Apparently, the inherent contradictions involved in the poor, damned suckers of America bankrolling such “conquering heroes” don’t worry Hitchens much. Implicit in Hitchens’ advocacy of the INC is a belief that the people of Iraq, recovering from having their land turned into a Superfund site via US military efforts over the last decade, somehow will embrace some perfumed London dandy as the face of their Jeffersonian democracy. No less a figure than Dapper Don Rumsfeld speculated that it would be “wonderful” and “fabulous” to bring “liberation” to Iraq as it was brought to Afghanistan; perhaps it is more than coincidence that Sharif, like Karzai in Kabul, lacks what politely could be called a mandate.

But the Terror War thus far hasn’t been about mandates in any strict sense. There is very little talk of bringing democracy to Uzbekistan or freedom to the Chechens. The US allies in this operation, so far, have been unrepentant despots and gladhanders with a keen interest in facilitating access to minerals for US and UK companies. And in this age of smartbomb mercantilism, perhaps that is the most equitable — humane, even — arrangement possible. Consider what words spring forth from the lapdog scribes of the ever-loyal opposition:

“So you must make sure the Democrats have a national security program of their own. Bash Ashcroft, sure. Don’t surrender civil liberties. Bash Bush for ditching the independent investigation into pre-Sept. 11 intelligence failures. . . But don’t stop there. Bash Bush for walking away from Afghanistan once the fighting was over. Remind the country that our safety depends on keeping al-Qaeda on the run. Bash Bush for distracting from the necessary fight against al-Qaeda with an unnecessary, risky, and unjustified (but easier) war against Saddam Hussein. And don’t stop at bashing. Put forward a fighting patriotism.”

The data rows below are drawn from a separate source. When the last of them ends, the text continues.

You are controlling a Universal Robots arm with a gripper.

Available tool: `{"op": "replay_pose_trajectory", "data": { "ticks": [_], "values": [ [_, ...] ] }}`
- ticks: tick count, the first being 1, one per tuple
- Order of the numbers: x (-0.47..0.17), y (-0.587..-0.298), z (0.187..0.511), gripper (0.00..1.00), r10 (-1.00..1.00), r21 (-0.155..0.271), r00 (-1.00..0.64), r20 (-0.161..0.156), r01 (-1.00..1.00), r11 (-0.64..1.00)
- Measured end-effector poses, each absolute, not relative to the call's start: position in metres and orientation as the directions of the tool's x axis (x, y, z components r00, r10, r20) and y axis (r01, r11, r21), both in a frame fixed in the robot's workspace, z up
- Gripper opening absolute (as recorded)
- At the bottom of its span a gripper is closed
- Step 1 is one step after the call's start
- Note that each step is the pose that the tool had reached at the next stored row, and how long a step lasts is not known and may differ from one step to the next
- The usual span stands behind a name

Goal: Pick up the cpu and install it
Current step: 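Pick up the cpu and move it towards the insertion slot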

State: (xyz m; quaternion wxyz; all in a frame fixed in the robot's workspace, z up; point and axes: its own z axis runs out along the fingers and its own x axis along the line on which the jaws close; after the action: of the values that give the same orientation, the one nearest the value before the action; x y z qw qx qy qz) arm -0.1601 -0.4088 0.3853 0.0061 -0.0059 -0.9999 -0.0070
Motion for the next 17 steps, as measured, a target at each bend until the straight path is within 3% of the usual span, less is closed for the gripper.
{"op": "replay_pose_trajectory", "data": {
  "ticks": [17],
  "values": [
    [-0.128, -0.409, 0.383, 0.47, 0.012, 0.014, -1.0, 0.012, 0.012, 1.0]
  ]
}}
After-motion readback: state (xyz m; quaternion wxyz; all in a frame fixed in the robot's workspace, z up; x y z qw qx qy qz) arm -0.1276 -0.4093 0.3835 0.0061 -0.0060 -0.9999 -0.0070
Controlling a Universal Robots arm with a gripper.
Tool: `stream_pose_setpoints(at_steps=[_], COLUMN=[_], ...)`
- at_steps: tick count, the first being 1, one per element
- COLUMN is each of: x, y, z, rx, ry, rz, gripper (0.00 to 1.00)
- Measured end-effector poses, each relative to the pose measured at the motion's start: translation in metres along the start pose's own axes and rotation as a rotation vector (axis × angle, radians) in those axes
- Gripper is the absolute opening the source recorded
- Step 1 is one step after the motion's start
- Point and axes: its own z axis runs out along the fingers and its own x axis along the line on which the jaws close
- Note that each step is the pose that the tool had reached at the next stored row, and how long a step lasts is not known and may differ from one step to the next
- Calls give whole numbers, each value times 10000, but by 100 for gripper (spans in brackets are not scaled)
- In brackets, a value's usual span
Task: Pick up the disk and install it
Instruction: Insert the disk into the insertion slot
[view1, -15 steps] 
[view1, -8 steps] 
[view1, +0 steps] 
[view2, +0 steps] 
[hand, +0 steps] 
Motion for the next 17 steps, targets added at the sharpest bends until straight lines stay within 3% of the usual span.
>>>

Todd Gitlin, in MOTHER JONES, representing the so-called left. As we look forward to forced inoculations and yet another year of bumpersticker jingoism imposed on us, Gitlin urges us to demand that our politicians get tough on “national security”, to pretend to give a rat’s ass about Al Qaeda beyond wondering which of our “foreign entanglements” actually bankrolls them. Likewise, the “fighting patriotism” Gitlin speaks of is nothing more than a catchphrase, standing as totem for the vacuity of his piece and perspective in general.

I’d like to close on an optimistic, hopefully unifying note. The reemergence of Henry Kissinger from the undoubtedly lucrative “private sector” is actually exceptional news for both Gitlin and Hitchens. Hitchens got his meal ticket back. And Gitlin got his sham “independent commission.” Fight on, Patriots — you make Patrick Henry proud.